_WHAT THE TASK REQUIRES_
How many of the lines below contain "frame"? Reply with only that figure.

______

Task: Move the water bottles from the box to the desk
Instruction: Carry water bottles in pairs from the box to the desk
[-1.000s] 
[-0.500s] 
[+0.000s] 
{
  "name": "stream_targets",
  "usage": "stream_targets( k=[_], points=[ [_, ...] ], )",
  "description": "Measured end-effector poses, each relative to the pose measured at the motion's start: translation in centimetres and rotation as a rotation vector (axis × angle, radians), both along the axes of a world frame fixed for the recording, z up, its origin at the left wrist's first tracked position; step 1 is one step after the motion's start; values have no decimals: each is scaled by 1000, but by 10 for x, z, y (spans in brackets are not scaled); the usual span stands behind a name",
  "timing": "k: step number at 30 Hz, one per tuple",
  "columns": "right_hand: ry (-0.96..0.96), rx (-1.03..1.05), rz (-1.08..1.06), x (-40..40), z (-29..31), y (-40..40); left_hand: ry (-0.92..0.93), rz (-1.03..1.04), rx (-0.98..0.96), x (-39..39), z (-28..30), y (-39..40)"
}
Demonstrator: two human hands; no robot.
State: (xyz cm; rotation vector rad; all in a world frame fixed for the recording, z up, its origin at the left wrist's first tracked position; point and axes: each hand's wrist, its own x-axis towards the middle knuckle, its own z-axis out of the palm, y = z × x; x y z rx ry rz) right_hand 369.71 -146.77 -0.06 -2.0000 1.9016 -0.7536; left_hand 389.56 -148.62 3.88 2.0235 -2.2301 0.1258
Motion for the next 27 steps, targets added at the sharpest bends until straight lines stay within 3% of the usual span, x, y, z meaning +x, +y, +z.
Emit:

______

_EXPECTED OUTPUT_
2